Le réalisateur britannique Peter Kosminsky projette de réaliser un film sur la jeunesse de l’ancien président sud-africain Nelson Mandela. Mais le biopic risque d’être controversé: il se donne pour ambition de portraiturer celui qui a mis fin au régime d’apartheid en chef de file du bras armé «terroriste» du Congrès national africain (CNA).

Kosminsky se refuse en effet à éluder l’aspect violent du passé de Mandela, rarement mentionné:

«J’essaie de décrire la jeunesse de Mandela jusqu’à son emprisonnement. On le considère à juste titre comme le plus grand homme du monde, un homme qui a évité à l’Afrique du Sud de basculer dans la guerre civile, mais il ne faut pas oublier qu’il a autrefois appartenu à la branche armée du CNA […] Mon but n’est pas de démolir son image, je suis certainement l’un de ses plus grands fans.»

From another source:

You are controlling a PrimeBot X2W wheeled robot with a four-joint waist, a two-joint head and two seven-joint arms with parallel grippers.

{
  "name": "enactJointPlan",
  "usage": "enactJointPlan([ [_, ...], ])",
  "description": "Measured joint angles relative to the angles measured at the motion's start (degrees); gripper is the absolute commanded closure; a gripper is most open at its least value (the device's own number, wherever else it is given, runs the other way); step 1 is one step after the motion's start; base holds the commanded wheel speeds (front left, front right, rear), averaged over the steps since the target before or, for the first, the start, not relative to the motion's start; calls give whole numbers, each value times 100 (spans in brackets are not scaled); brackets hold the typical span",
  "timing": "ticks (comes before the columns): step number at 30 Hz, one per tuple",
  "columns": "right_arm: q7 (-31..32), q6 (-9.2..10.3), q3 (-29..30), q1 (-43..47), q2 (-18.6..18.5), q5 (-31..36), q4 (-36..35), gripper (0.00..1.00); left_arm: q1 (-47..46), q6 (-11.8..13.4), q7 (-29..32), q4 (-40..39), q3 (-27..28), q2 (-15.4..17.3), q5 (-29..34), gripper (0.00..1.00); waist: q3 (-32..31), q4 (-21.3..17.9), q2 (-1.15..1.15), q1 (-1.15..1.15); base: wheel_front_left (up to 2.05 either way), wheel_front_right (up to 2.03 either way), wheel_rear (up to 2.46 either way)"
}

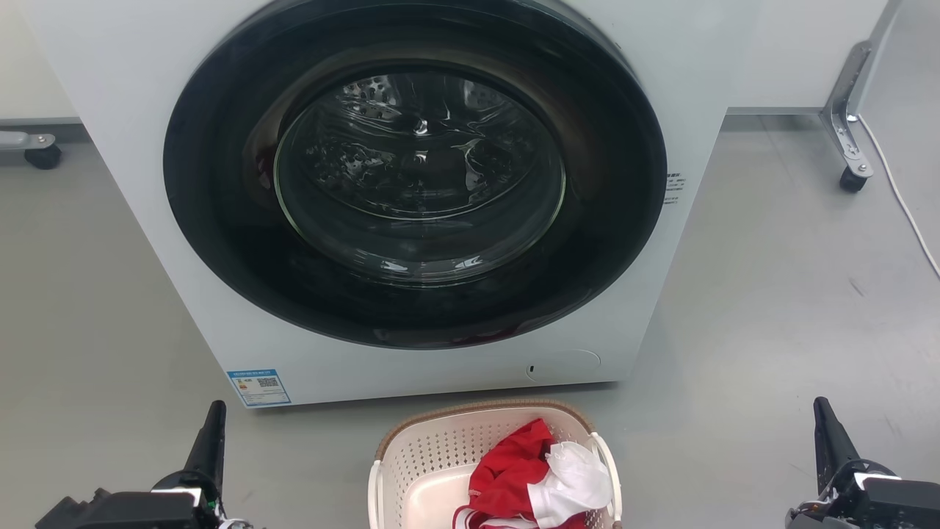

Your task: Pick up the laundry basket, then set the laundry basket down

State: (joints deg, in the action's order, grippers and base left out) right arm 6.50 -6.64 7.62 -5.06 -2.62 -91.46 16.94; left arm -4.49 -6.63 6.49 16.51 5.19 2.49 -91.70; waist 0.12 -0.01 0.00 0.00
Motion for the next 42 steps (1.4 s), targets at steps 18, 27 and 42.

Pour le réalisateur, il s’agit de montrer aux gens que Mandela est une figure plus complexe qu’il n’y paraît. Le film, encore à l’état de projet, devrait comporter une scène dans laquelle le leader politique enseigne à des militants comment faire exploser un immeuble tout en insistant sur la nécessité d’éviter les pertes humaines. Des propos qui risquent d’écorner le mythe:

«Mandela est un terroriste qui est devenu un homme d’Etat et un pacifiste […] Le moment crucial pour un ancien terroriste est l’instant où il agit contre son intérêt personnel, où il tend l’autre joue», ajoute le réalisateur.

Ce n’est pas la première fois que Kosminsky se lance dans le traitement d’un sujet politique complexe et controversé. Dans The Promise (Le Serment), un téléfilm en quatre épisodes, il a comparé la lutte sioniste contre les forces britanniques dans les années 1940 aux attentats-suicides des Palestiniens en Israël. La série a été à cet égard vivement critiquée et vilipendée comme une attaque contre Israël. Pour le réalisateur, le parallèle entre la situation des noirs en Afrique du Sud et celle des Palestiniens en Israël est évident:

«C’est une situation d’apartheid. Ce n’était pas mon but que de le montrer dans The Promise, mais si vous me posez la question personnellement, c’est ce que je pense. Ce qui se passe en Israël est très semblable au concept sud-africain de développement séparé. Cela me rappelle le système des bantoustans en Afrique du Sud.»

Nul doute qu’avec son film sur le passé ignoré de Mandela, Kosminsky s’apprête à susciter des réactions houleuses. Pourtant, il ne faut pas oublier que Nelson Mandela et son parti n’ont été rayés de la liste noire des terroristes aux Etats-Unis qu’en 2008.